Rodin avait parlé avec tant de sincérité qu'Adrienne tressaillit; puis, se reprochant cette crainte, elle reprit:
— Et pourtant, non… non, jamais je ne pourrai croire à un pouvoir si infernal; encore une fois, la puissance de ces prêtres ambitieux est d'un autre âge… Dieu soit loué! ils ont disparu à tout jamais.
— Oui, certes, ils ont disparu, car ils savent se disperser et disparaître dans certaines circonstances; mais c'est surtout alors qu'ils sont le plus dangereux; car la défiance qu'ils inspiraient s'évanouit, et ils veillent toujours, eux, dans les ténèbres. Ah! ma chère demoiselle, si vous connaissiez leur effrayante habileté! Dans ma haine contre tout ce qui est oppressif, lâche et hypocrite, j'avais étudié l'histoire de cette terrible compagnie avant de savoir que l'abbé d'Aigrigny en faisait partie. Ah! c'est à épouvanter… Si vous saviez quels moyens ils emploient!… Quand je vous dirai que, grâce à leurs ruses diaboliques, les apparences les plus pures, les plus dévouées, cachent souvent les pièges les plus horribles…
Et les regards de Rodin parurent s'arrêter _par hasard _sur la Mayeux; mais voyant qu'Adrienne ne s'apercevait pas de cette insinuation, le jésuite reprit:
— En un mot, êtes-vous en butte à leurs poursuites, ont-ils intérêt à vous capter? oh! de ce moment, défiez-vous de tout ce qui vous entoure, soupçonnez les attachements les plus nobles, les affections les plus tendres, car ces monstres parviennent quelquefois à corrompre vos meilleurs amis, et à s'en faire contre vous des auxiliaires d'autant plus terribles que votre confiance est plus aveugle.
— Ah! c'est impossible, s'écria Adrienne révoltée; vous exagérez… Non, non, l'enfer n'aurait rien rêvé de plus horrible que de telles trahisons…
— Hélas!… ma chère demoiselle… un de vos parents, M. Hardy, le coeur le plus loyal, le plus généreux, a été ainsi victime d'une trahison infâme… Enfin, savez-vous ce que la lecture du testament de votre aïeul nous a appris?

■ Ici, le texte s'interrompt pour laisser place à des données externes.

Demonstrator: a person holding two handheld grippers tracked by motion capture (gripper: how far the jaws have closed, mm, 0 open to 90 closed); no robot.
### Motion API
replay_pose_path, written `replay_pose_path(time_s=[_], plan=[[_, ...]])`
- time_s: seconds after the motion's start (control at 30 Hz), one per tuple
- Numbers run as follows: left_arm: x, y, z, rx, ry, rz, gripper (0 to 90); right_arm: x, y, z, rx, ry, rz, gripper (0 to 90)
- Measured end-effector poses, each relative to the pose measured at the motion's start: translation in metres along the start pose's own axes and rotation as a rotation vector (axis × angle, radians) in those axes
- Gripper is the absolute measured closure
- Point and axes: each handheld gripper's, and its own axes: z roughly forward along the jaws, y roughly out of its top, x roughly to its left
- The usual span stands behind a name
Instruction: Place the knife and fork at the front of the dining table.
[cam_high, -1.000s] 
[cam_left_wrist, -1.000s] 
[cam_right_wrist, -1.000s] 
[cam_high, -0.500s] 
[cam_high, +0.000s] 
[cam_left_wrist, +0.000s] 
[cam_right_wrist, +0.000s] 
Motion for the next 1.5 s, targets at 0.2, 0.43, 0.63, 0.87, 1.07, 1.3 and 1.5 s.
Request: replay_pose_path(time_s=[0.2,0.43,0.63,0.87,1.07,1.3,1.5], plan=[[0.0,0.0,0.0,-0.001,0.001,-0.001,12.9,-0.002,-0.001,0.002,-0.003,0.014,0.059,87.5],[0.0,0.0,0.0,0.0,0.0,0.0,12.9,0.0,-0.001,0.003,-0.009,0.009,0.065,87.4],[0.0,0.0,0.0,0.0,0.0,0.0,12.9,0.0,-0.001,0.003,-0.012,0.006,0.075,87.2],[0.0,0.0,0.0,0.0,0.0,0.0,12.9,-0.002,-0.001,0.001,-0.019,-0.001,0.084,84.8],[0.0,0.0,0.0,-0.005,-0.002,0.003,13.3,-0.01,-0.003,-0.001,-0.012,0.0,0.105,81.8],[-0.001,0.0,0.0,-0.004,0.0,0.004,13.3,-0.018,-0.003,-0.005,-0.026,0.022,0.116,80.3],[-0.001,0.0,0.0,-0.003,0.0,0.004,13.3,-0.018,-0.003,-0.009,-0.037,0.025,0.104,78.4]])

C'est qu'il est mort victime de la haine de ces gens-là, et qu'à cette heure, après cent cinquante ans d'intervalle, ses descendants sont encore en butte à la haine de cette indestructible compagnie.
— Ah! monsieur… cela épouvante, dit Adrienne en sentant son coeur se serrer. Mais il n'y a donc pas d'armes contre de telles attaques?…
— La prudence, ma chère demoiselle, la réserve la plus attentive, l'étude la plus incessamment défiante de tout ce qui vous approche.
— Mais c'est une vie affreuse qu'une telle vie, monsieur; mais c'est une torture que d'être ainsi en proie à des soupçons, à des doutes, à des craintes continuelles!